Inside: Aptenia, kalanchoë, zonal geranium.

Animal sightings: Hummingbird on coral beardtongue, geckos, bees, ants, grasshoppers, squash bug, small tan moth; white, yellow with black, and black with yellow butterflies; small, indistinguishable insects.

Weather: Hot days, evening winds, cool mornings; some days the air held fumes; some plants dying that were encouraged by wet spring but are not near water or have weak roots; others spurting with heat; last rain June 11.

Weekly update: Thursday marked mid-summer’s eve and the last of the rose-hued flowers of spring are blooming. If there are to be more flowers this summer, they must be the yellow composites of the American prairie.

Retail nurseries know this and plantsmen continually watch for tamer possibilities for small gardens and decks. It’s been years since they first introduced blanket flowers that formed low mounds skimmed by large flowers. Ernst Benary began marketing the latest, Arizona Sun, in 2005.

These tetraploid Gaillardia x grandifloras resulted from crosses between perennial arista and annual pulchella. The first, native to the northern plains, has single terminal flowers on hairy stalks that flop in good soil and long-lived taproots. The second, recognized by the western Keres speakers of Cibola county, has a longer blooming season.

Now breeders are eliminating the garish orange-red petals with yellow notched tips. Last year, Georg Uebelhart released Amber Wheels, a muted yellow aristata selection with a milk chocolate core. Rosemary Hardy patented a pastel child of Dazzler as Oranges and Lemons in 2004.

Last summer my neighbor bought some Arizona Sun and Amber Wheels. She set them more than a foot apart, which emphasized their contained habit. As summer stretched into the cool autumn and she continued feeding them, the plants doubled in size, the spaces between them shrank, and the mounds collapsed into shapeless jumbles of recumbent stems. I almost liked what they became.

Then, miraculously, they put out new leaves the end of March I was so impressed by their hardiness, I bought some special varieties myself. The existing buds on the Oranges and Lemons opened, then no more. Nothing yet from Arizona Sun. I still don’t like them very much.

When I first considered blanket flowers in 1996, the only potted variety available was Goblin, promoted as an 8"-12" dwarf. It lasted a few years, then died out. Allan Armitage blames that on the pulchella heritage. It’s one of the few plants I didn’t regret losing. It was a matter of proportions. The flowers were too large for the compact plant, and looked freakish.
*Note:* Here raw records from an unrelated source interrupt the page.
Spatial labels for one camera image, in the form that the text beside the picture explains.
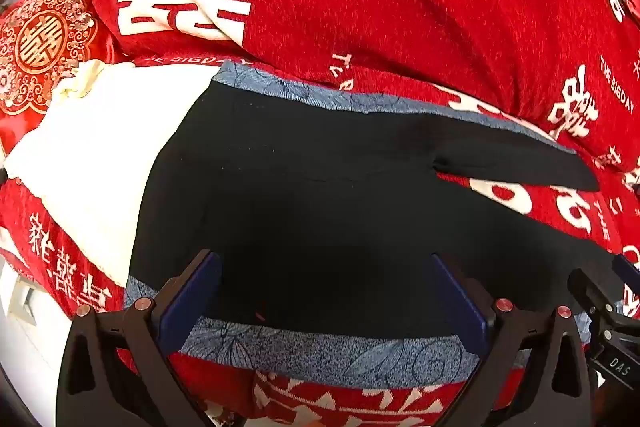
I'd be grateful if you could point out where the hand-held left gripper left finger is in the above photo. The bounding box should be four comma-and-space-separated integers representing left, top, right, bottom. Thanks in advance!
56, 248, 223, 427

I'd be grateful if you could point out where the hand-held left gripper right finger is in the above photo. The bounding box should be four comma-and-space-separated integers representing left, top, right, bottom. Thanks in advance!
431, 253, 593, 427

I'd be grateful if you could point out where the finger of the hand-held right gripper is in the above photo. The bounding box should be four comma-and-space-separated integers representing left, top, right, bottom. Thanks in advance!
613, 253, 640, 288
567, 268, 640, 333

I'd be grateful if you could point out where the red printed bed cover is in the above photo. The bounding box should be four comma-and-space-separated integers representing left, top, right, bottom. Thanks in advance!
0, 52, 640, 427

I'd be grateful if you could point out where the white bedside cabinet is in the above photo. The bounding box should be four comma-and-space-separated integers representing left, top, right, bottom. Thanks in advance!
0, 257, 78, 390

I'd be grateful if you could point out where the white cloth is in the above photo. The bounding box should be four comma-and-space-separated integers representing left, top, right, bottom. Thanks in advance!
2, 59, 221, 288

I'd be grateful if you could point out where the red printed duvet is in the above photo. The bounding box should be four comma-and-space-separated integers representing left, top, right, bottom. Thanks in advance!
77, 0, 640, 172

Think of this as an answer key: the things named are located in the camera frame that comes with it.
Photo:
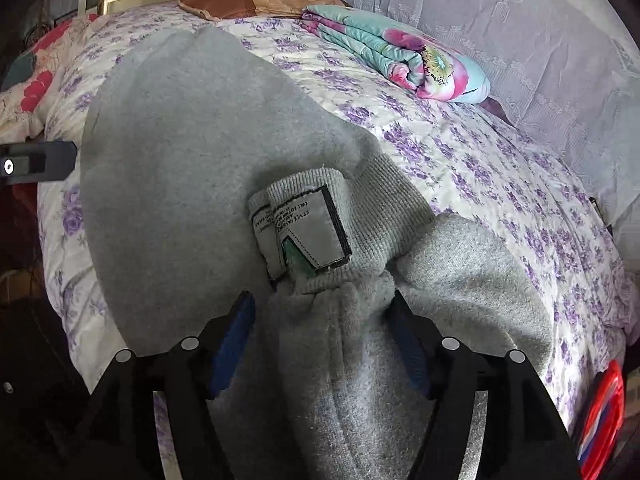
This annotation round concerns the grey fleece pants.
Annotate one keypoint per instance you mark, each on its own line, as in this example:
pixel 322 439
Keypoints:
pixel 175 185

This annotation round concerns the pink floral cloth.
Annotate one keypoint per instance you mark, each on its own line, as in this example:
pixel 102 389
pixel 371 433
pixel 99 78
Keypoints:
pixel 35 85

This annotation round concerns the brown satin pillow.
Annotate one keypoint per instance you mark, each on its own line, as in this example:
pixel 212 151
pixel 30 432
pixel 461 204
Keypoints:
pixel 235 2

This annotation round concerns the purple floral bedspread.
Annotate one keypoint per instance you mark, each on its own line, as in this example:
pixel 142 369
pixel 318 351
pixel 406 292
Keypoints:
pixel 465 160

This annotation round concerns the red and blue garment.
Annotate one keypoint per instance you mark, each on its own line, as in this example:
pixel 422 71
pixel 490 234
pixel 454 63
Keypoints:
pixel 602 420

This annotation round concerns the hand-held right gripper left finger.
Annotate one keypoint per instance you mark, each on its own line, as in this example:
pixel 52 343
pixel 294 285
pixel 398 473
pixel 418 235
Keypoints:
pixel 232 342

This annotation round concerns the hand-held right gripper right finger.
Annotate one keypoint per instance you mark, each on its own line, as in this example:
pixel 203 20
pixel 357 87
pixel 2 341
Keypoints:
pixel 411 355

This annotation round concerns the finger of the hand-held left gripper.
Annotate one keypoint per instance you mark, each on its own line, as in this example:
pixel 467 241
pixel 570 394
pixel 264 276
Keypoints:
pixel 45 161

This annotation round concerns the folded teal floral blanket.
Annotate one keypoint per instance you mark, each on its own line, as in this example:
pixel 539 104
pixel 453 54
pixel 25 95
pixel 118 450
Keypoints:
pixel 400 45

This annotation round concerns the lavender lace cover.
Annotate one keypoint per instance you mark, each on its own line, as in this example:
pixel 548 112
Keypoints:
pixel 525 35

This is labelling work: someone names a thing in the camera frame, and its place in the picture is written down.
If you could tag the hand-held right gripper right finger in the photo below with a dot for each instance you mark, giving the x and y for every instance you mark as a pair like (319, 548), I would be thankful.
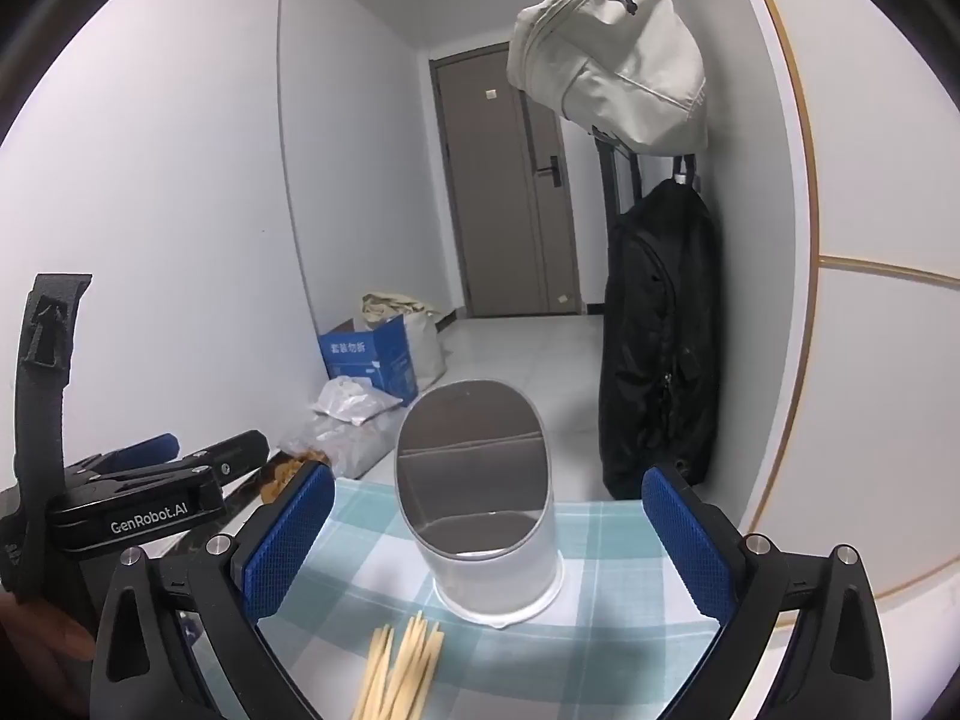
(686, 547)

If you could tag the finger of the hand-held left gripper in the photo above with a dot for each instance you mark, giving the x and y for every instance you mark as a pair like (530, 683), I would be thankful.
(150, 446)
(240, 454)

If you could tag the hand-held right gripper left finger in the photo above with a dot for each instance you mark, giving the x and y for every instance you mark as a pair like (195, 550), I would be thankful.
(289, 532)

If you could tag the bunch of wooden chopsticks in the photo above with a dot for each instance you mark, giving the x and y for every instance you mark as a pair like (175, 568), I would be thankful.
(409, 667)

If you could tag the white cylindrical utensil holder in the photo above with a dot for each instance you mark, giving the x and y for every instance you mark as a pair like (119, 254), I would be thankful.
(487, 562)

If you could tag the brown plush slippers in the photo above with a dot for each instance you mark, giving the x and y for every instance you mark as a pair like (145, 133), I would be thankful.
(281, 476)

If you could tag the clear plastic bag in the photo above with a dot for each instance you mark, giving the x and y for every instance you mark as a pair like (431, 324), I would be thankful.
(337, 446)

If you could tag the teal white checkered tablecloth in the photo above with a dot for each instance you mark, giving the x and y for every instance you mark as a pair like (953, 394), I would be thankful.
(600, 615)

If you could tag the white plastic bag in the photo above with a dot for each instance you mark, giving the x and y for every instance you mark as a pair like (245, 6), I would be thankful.
(352, 397)

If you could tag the blue cardboard box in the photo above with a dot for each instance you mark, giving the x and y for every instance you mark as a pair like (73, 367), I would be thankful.
(367, 360)

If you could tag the black hanging bag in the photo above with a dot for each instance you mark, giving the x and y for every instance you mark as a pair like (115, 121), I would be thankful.
(660, 352)

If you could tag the beige canvas tote bag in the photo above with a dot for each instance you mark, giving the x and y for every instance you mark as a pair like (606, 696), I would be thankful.
(424, 345)

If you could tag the white cabinet with gold trim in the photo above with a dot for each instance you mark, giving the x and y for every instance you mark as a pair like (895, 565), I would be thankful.
(862, 390)

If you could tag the grey-brown door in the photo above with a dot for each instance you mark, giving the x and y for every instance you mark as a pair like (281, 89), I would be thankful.
(495, 202)

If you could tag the beige hanging backpack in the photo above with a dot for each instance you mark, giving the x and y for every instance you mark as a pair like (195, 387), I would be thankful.
(607, 67)

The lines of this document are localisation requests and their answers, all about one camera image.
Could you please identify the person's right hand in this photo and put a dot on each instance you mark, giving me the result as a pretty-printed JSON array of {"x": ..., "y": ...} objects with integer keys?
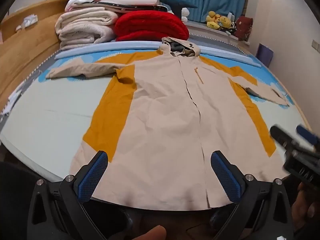
[{"x": 305, "y": 207}]

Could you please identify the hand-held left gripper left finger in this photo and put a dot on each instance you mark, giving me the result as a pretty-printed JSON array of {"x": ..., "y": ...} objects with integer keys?
[{"x": 92, "y": 177}]

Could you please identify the red folded blanket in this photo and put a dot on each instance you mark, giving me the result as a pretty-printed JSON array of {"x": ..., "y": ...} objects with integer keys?
[{"x": 150, "y": 25}]

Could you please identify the maroon bag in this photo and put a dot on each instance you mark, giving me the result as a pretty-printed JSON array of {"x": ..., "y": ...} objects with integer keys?
[{"x": 243, "y": 28}]

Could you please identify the person's left hand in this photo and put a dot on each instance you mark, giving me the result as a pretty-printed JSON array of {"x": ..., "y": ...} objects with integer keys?
[{"x": 150, "y": 233}]

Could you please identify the white folded quilt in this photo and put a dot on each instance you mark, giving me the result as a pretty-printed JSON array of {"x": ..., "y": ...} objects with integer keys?
[{"x": 130, "y": 0}]

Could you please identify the small white plush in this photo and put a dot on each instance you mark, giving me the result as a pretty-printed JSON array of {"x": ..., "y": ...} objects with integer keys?
[{"x": 185, "y": 13}]

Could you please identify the yellow plush toy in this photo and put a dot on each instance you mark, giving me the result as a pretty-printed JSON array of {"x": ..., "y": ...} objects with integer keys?
[
  {"x": 225, "y": 22},
  {"x": 213, "y": 20}
]

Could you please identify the white wall socket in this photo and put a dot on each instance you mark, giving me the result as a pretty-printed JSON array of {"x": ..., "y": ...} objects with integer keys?
[{"x": 315, "y": 44}]

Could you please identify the pale blue bed sheet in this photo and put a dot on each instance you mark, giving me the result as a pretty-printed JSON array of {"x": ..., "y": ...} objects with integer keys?
[{"x": 50, "y": 120}]

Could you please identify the beige and mustard hooded jacket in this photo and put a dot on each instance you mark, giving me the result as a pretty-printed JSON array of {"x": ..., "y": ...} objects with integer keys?
[{"x": 170, "y": 130}]

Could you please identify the cream folded fleece blanket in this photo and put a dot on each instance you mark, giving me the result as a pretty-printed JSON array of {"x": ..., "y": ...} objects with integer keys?
[{"x": 82, "y": 25}]

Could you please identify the purple bag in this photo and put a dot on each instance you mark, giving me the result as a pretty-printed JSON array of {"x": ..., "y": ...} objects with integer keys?
[{"x": 265, "y": 53}]

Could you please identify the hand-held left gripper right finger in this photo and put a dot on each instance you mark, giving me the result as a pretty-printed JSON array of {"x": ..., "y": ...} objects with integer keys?
[{"x": 225, "y": 177}]

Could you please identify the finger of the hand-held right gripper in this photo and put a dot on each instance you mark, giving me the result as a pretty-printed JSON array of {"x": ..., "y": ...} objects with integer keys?
[
  {"x": 307, "y": 133},
  {"x": 281, "y": 135}
]

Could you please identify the wooden bed headboard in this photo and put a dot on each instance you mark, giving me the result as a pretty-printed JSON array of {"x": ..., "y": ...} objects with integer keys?
[{"x": 27, "y": 47}]

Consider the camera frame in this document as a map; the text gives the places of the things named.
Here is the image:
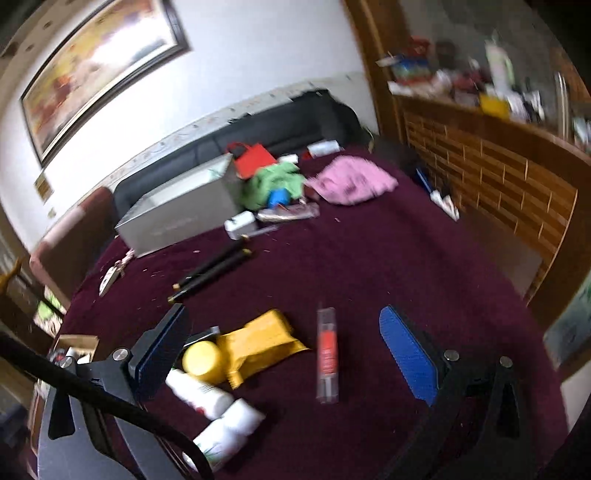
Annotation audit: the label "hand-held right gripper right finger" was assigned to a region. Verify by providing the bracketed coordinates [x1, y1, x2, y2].
[379, 305, 571, 480]

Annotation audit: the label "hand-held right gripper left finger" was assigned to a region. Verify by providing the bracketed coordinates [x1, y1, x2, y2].
[37, 304, 199, 480]

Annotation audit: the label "yellow round container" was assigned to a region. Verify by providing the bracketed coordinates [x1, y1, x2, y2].
[182, 342, 222, 384]

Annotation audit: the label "white bottle red label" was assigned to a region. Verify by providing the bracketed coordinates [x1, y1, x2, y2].
[165, 368, 234, 421]

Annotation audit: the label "clear plastic box red insert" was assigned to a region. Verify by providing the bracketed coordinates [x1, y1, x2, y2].
[316, 305, 341, 404]

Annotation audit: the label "white bottle green label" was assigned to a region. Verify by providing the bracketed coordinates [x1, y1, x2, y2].
[182, 398, 266, 469]

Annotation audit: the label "white car key remote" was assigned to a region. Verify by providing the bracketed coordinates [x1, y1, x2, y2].
[98, 265, 123, 296]

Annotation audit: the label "black marker olive yellow cap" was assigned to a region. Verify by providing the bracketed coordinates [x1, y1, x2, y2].
[173, 248, 250, 291]
[167, 249, 254, 303]

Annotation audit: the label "yellow packet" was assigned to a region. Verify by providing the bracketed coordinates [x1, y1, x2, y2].
[216, 310, 311, 388]

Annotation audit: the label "green patterned cushion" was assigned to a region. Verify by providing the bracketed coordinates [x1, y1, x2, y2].
[34, 300, 65, 333]

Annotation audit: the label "grey shoe box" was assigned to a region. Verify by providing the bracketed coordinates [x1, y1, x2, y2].
[115, 154, 245, 258]

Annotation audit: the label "brown armchair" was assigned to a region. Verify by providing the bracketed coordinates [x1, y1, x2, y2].
[28, 187, 121, 305]

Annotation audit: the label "white plug charger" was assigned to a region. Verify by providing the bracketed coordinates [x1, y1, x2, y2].
[225, 212, 258, 240]

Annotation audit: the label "pink cloth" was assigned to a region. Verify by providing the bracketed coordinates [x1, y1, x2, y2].
[305, 156, 399, 205]

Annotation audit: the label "shiny foil packet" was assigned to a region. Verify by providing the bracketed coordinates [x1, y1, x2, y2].
[256, 203, 320, 223]

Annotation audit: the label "wooden counter cabinet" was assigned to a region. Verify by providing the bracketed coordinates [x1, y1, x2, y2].
[390, 90, 591, 324]

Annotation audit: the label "green cloth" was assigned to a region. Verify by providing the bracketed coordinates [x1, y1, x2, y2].
[240, 162, 308, 210]

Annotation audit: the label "red bag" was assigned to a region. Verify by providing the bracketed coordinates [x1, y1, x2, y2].
[226, 142, 278, 180]

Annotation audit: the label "black leather sofa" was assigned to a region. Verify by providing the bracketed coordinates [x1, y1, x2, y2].
[113, 90, 370, 217]

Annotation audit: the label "yellow box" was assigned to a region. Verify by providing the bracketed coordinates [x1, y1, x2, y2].
[480, 92, 511, 116]

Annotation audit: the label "colourful cardboard boxes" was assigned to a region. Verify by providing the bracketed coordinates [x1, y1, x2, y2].
[376, 39, 435, 86]

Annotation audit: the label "framed painting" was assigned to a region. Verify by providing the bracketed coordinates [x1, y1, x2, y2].
[19, 0, 192, 169]

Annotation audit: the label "white jug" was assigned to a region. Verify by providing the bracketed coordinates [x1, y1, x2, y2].
[485, 39, 515, 93]

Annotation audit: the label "yellow wall plaque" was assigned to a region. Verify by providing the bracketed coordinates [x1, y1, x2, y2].
[33, 170, 54, 204]

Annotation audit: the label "wooden door frame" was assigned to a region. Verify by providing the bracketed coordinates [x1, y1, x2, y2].
[344, 0, 407, 148]

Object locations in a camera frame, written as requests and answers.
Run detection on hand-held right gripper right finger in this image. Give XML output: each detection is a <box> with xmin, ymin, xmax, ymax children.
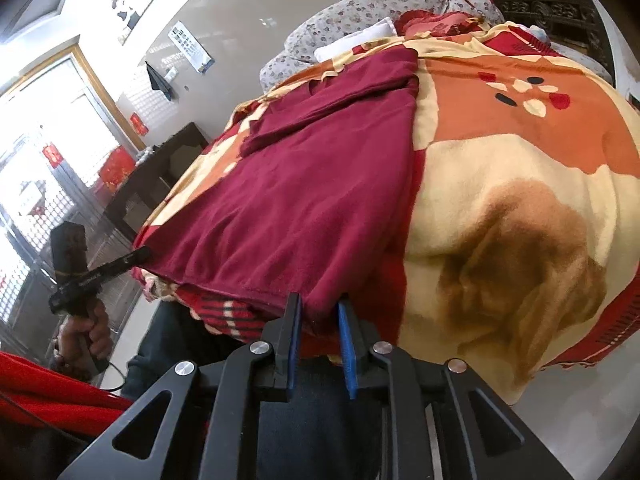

Since I couldn’t buy simple, full-sized Gaillardia like my mother grew, I resorted to seeds sold as aristata. Instead of disciplined hemispheres, I whelped scraggly single stems that behaved like biennials and were probably grandiflora hybrids. If there were too many of them, the consistent shading from red to yellow seemed mechanized and strident.

I have a hard time recalling why I’m growing something that doesn't look good as a specimen or in clusters, in its native coloring or disguised for subdued suburbs. But this summer I remember. After last year’s wet summer nurtured seed and this year’s wet fostered seedlings, I have a bed filled with coreopsis, golden-spur columbine and blacked-eyed Susans, each in a self-selected area. Scattered between are blanket flowers.

Unlike roses and azaleas that need a background of green, blanket flowers require more color, dense color, denser that a single plant, denser than it can amass by itself. When it’s growing among the coreopsis, the edges diffuse into the surrounding yellows, leaving shadows. Like a baritone among the tenors or the drum below the fifes, the sheer vitality of the burnt orange transfigures the monolith yellows.

Notes: Armitage, Allan M. Herbaceous Perennial Plants, 1989.

Hardy, Rosemary. Patent application for "Gaillardia Plant Named ‘Oranges and Lemons’," 2004.

Swank, George R. The Ethnobotany of the Acoma and Laguna Indians, 1932, cited in Dan Moerman’s Native American Ethnobotany on-line database.

Vickerman, Larry, collector of seed that became Amber Wheels. "A Better Gaillardia," available on-line.

Photograph: Blanket flower and coreopsis grown from seed, 10 June 2007.